Narcissisme, complaisance et identité factice : dire que l’oracle nous avait mis en garde… A quoi, Marta Zgierska rétorque naturellement : Blush. C’est le titre qu’elle choisit pour ses expositions récentes dont le corpus réunit les œuvres d’Afterbeauty et Votive Figure. Mots anglais. Toutes ses séries d’images portent des mots anglais chargés du sens dans lequel Marta-ex-machina souhaite que l’on regarde. Blush, dans la langue de Molière décrirait l’action de rougir sous l’effet d’une émotion. On rougit par timidité, par plaisir. C’est le maquillage involontaire de notre visage atteint par l’émotion mais c’est aussi le fard rouge, qui en langage international s’appelle « blush ». Il invoque non seulement l’idée de masque (fard) mais aussi le fait d’inscrire implicitement sur ce masque, l’expression de l’émotion même – q’il s’agisse de timidité, plaisir, honte ou autre.

En parlant de la série Afterbeauty – celle-ci même, faite des images quasiment abstraites des masques cosmétiques qu’elle a utilisés – Marta avoue ne jamais utiliser des masques de beauté. Sauf pour sa recherche sur le sujet : que se passe-t-il après la beauté (after-beauty) ? Mais de quelle beauté Marta entend-elle parler : celle que l’on doit pouvoir entretenir (voire fructifier) sur la base des promesses de la cosmétique contemporaine ou plutôt la beauté des formes abstraites dans la lumière scialytique de l’univers de Marta ? La série est plus brève que d’habitude ; une couleur différente pour chaque image, comme une énumération de l’inventaire existant : il y a des masques de beauté rouges, blancs, verts, bleus, des roses et des dorés ou verts foncés. Point. La série est close en huit (auto) portraits et deux séquences. On passe à la cire anatomique de la nouvelle série, Votive Figure.

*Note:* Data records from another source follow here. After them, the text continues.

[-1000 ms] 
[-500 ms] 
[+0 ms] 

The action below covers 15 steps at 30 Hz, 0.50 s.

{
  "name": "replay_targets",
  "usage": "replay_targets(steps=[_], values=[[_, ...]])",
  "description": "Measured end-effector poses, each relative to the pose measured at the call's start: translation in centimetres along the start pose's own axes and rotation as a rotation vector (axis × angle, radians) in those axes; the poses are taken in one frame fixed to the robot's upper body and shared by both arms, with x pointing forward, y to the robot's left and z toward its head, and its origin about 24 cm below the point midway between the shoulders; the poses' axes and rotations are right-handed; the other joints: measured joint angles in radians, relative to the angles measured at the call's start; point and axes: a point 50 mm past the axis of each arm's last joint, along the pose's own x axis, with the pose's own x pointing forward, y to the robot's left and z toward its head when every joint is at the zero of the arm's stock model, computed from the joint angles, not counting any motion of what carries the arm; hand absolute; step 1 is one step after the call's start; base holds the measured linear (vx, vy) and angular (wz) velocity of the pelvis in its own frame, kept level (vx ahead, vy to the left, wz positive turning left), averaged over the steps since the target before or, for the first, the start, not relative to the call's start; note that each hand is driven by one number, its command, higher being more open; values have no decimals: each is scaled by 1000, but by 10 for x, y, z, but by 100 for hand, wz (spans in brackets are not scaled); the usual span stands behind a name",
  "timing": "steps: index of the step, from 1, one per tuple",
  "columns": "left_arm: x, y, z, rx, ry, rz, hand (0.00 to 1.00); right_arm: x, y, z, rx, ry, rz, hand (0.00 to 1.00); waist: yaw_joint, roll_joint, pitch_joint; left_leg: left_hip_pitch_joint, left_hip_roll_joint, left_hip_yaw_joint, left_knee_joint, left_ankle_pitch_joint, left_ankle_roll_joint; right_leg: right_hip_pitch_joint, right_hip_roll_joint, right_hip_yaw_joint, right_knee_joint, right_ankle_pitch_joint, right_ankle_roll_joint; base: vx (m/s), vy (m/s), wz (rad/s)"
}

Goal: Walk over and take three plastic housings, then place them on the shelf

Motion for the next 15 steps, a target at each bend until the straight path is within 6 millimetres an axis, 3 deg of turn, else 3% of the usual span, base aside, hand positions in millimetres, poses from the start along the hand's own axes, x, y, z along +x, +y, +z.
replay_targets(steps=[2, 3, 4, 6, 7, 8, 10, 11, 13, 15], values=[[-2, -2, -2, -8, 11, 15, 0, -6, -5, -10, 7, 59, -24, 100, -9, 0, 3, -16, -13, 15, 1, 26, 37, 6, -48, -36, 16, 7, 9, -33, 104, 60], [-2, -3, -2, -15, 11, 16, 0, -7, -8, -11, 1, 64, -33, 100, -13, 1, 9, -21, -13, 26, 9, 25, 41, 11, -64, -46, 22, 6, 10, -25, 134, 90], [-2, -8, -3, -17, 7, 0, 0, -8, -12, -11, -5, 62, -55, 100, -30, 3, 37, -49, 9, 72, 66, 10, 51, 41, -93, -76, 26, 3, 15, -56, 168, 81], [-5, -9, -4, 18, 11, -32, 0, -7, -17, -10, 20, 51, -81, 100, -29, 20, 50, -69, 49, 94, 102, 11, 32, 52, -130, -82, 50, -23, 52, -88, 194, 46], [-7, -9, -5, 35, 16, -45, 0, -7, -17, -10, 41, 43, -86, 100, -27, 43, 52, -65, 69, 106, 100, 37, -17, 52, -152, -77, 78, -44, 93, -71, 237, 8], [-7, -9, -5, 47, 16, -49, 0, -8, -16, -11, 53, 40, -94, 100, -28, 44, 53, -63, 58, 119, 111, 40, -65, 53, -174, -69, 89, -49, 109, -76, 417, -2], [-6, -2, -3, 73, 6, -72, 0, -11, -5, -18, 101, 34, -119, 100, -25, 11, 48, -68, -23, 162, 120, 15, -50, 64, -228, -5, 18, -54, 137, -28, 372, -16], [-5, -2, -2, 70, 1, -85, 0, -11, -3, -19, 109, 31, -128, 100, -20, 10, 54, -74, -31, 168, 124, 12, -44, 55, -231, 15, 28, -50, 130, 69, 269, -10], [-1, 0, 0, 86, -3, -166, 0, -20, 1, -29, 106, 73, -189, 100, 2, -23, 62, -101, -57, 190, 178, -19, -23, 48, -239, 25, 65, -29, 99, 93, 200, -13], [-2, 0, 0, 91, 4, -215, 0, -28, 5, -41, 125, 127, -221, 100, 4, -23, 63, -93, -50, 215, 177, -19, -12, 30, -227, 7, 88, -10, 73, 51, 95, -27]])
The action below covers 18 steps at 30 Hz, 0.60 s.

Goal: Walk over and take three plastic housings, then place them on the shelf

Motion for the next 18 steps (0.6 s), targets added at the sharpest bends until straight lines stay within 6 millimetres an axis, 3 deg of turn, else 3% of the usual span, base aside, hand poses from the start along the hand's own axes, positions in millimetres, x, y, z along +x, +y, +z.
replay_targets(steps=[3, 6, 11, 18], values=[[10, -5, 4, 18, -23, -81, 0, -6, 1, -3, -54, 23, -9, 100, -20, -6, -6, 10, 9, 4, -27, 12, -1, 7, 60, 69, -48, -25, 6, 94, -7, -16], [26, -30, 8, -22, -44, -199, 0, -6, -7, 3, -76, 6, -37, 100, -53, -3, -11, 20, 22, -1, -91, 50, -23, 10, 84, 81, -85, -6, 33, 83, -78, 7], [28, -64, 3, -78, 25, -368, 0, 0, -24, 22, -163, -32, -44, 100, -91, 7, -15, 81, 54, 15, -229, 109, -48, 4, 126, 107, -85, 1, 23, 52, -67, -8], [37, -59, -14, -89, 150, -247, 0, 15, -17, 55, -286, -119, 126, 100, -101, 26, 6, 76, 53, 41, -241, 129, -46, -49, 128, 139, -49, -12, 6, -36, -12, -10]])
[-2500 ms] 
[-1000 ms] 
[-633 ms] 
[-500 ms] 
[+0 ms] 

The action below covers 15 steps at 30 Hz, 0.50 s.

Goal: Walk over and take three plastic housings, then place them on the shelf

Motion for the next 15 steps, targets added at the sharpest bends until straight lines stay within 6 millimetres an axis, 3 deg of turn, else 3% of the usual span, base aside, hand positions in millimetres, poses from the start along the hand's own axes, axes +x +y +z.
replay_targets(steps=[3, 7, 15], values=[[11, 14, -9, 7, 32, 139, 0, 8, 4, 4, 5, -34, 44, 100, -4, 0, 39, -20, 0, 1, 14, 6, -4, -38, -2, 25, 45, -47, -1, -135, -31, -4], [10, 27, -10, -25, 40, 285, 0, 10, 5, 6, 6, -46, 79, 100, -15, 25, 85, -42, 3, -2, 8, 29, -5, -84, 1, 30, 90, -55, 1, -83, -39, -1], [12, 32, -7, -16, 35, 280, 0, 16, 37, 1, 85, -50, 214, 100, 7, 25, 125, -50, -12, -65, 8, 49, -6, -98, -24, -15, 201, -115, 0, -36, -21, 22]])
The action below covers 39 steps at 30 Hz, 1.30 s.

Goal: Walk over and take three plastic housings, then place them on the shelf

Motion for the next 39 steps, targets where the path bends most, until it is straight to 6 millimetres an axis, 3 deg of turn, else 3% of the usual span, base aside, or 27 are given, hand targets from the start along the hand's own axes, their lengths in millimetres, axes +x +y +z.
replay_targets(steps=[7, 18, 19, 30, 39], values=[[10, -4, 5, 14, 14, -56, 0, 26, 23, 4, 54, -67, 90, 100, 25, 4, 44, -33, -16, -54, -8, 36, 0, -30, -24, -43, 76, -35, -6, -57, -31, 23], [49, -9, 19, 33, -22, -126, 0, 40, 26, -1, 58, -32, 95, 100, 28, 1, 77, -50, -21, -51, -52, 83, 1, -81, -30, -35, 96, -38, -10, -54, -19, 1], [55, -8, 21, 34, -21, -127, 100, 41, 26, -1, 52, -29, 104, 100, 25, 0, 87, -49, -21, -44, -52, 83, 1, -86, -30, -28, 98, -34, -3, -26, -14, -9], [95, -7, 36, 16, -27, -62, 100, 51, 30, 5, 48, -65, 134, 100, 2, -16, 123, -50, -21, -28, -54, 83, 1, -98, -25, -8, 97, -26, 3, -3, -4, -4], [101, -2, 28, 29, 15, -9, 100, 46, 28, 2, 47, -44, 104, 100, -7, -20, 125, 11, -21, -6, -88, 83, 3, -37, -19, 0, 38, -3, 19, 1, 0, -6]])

Les figures votives sont des offrandes à l’intention d’une divinité en vue d’en obtenir une protection ou des avantages dans l’existence, ou la réalisation d’un vœu. Elles impliquent une forme de privation ou d’effort de la part de l’offrant : enduits de cire anatomique, des fragments du corps de Marta Zgierska s’offrent (à nous) comme dans un sanctuaire (du culte de l’apparence).

La série est en cours. Sa réalisation implique un travail performatif de plus en plus éprouvant. L’inconfort de la cire chaude sur son corps s’ajoute aux attentions régulières des préparatifs de studio : mise en scène, mise en place, isolation de détails. Aux images de fragments de corps couverts de cire s’ajoutent désormais de véritables scènes d’intérieur, dont on ne saurait pas dire si ce sont d’aperçus de boudoir, de salon de beauté, d’atelier ou autre… Il pourrait s’agir de fragments d’une fiction d’anticipation, du côté de la dystopie, ou bien l’expression psychédélique à la Twin Peaks d’une histoire personnelle du culte de l’image. Avec ces images Marta éveille cette phrase que Louise Bourgeois faisait broder sur un tissu : « I have been to the hell and back and let me tell you it was wonderful ». On comprend que dans son processus de recherche, Marta éprouve le besoin et l’énergie de défaire les choses pièce par pièce, pour comprendre comment elles sont faites, comment elles fonctionnent, avant d’en reproduire les mécanismes. Leur reproduction subit les transformations et la force d’abstraction de la pensée. De ce fait, le miroir qui nous est proposé montre une image qui choque : sa réalité invoque ce qu’il y a de brutal dans la sublimation de la beauté.